Tra le altre richieste avanzate dall’istituzione parlamentare, vi è l’impegno da parte dell’intera Comunità internazionale nel non riconoscere i due referendum illegittimi di Mosca, di creare un tribunale internazionale ad hoc per la condanna dei crimini di guerra perpetrati dai russi nei confronti della popolazione ucraina. Si chiede, inoltre, che l’Europa continui a fornire aiuti militari e non, verso il Paese aggredito. 

In base ai comunicati stampa né il Cremlino né l’Alleanza Atlantica hanno confermato l’ipotesi di esercitazioni con dispiegamenti di mezzi nucleari, come i sottomarini. Eppure, le minacce frequenti della Russia non devono e non possono essere considerate secondarie.

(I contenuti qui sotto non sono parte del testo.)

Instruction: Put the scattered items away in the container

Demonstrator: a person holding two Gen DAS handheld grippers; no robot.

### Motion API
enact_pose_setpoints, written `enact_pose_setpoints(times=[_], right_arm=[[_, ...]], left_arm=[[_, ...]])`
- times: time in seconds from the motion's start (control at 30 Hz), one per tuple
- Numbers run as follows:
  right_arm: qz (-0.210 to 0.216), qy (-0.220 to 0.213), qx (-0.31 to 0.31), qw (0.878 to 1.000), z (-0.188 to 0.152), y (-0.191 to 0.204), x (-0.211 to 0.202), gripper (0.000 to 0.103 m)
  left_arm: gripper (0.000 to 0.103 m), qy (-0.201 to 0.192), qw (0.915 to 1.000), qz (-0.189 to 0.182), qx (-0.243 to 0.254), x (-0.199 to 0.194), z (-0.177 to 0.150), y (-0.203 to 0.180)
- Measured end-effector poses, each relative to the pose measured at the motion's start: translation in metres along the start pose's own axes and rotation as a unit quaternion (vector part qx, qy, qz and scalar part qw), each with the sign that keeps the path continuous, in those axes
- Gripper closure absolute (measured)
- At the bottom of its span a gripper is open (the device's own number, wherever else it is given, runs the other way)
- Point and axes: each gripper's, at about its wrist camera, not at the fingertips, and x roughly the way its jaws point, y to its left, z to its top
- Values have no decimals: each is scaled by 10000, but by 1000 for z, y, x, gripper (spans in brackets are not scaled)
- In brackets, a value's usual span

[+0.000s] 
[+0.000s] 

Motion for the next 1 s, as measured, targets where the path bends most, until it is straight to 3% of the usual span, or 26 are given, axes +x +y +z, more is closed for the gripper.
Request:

L’insieme dei Paesi occidentali deve prestare molta cautela nel dialogo con un presidente che ha instaurato un regime di terrore. Le previsioni di medio-lungo termine non sono note.  

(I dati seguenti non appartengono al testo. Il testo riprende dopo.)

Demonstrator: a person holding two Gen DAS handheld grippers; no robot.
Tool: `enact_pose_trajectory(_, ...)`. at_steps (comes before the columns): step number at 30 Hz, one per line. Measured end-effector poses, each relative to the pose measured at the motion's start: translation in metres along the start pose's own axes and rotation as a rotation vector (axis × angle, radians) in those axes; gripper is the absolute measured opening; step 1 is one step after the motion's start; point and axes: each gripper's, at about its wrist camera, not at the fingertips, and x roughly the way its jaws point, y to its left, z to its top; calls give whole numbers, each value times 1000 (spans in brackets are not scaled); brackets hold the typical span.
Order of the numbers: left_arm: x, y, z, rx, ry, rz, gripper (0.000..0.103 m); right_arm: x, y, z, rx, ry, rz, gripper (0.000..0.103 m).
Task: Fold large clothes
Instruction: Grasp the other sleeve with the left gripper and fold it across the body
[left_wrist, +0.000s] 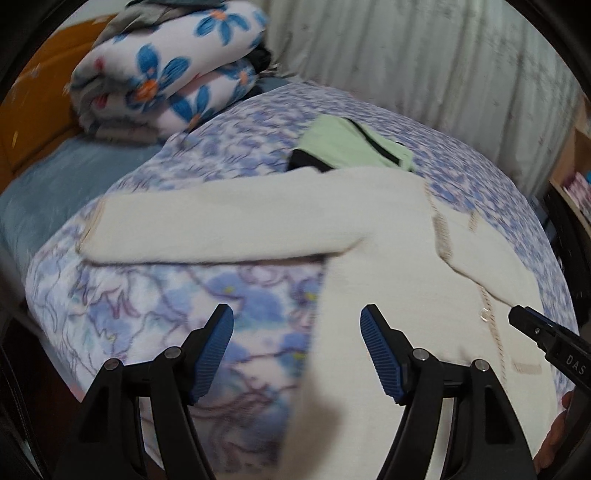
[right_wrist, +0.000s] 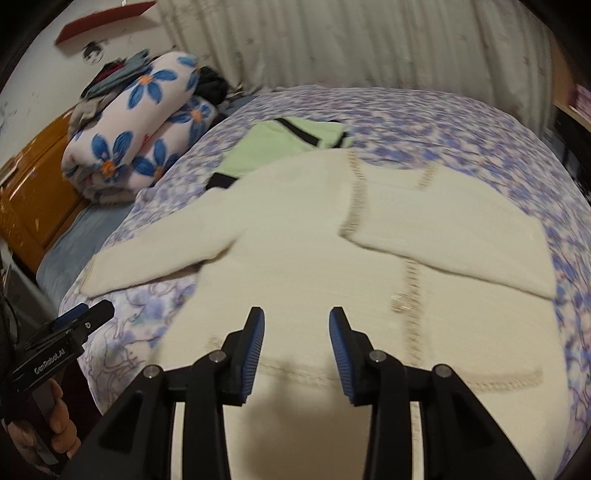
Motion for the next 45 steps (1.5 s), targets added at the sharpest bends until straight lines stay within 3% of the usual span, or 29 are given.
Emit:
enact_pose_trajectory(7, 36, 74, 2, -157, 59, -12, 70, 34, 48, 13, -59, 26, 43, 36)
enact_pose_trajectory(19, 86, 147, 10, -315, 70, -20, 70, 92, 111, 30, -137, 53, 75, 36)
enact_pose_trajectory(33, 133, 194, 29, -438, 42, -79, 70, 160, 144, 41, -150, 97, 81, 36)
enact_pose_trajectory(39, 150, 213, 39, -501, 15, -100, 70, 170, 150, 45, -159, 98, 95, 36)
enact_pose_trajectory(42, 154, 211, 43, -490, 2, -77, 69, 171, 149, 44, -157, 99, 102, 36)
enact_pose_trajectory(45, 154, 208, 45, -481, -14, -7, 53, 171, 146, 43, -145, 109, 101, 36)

Il capo di Mosca aveva già avvertito che nel caso di un attacco al suo territorio, la Russia si sarebbe difesa con le armi a sua disposizione, ovvero le “armi tattiche nucleari”. Quest’ultime, rispetto a quelle strategiche che hanno una maggiore capacità distruttiva, hanno una portata circoscritta rispetto ad uno specifico territorio. Una guerra di questo genere porterebbe ad una completa distruzione. Sia gli Stati Uniti sia la Russia possiedono circa il 90% delle scorte a livello globale.

L’Europa si troverebbe di fronte ad una seria pericolosità. Dal canto suo, Bruxelles continua ad abbracciare la strada dell’attore più forte, del più strategico puntando sulle sanzioni che non placano i sentimenti rivoluzionari di Putin. 

In questo conflitto si evince tutta la vulnerabilità del sistema comunitario legato da una forte interdipendenza economica con l’Est che l’ha portato sull’orlo del precipizio. L’Ue nel corso degli anni non si è mai “preoccupata” seriamente del problema atomico tanto da non avere una vera e propria strategia comune in caso di concreta pericolosità.

Gli Stati membri avrebbero potuto continuare nel novero del Trattato dell’EURATOM, ovvero della Comunità europea dell’energia atomica, un’organizzazione internazionale del tutto indipendente dal sistema comunitario in sé, dotato di una propria personalità giuridica, ma che condivide con l’Ue il suo organo esecutivo, la Commissione europea. In questo quadro avrebbero potuto dedicare una strategia congiunta. Ora è il tempo che le istituzioni provvedano ad assicurare stabilità e sicurezza ai propri cittadini.

L’Occidente deve pensare che le azioni del presidente Putin possano trasformarsi in realtà e che non costituiscono solo una minaccia. La tattica delle ritorsioni economiche con le sanzioni di diversa natura non sta sortendo l’effetto sperato.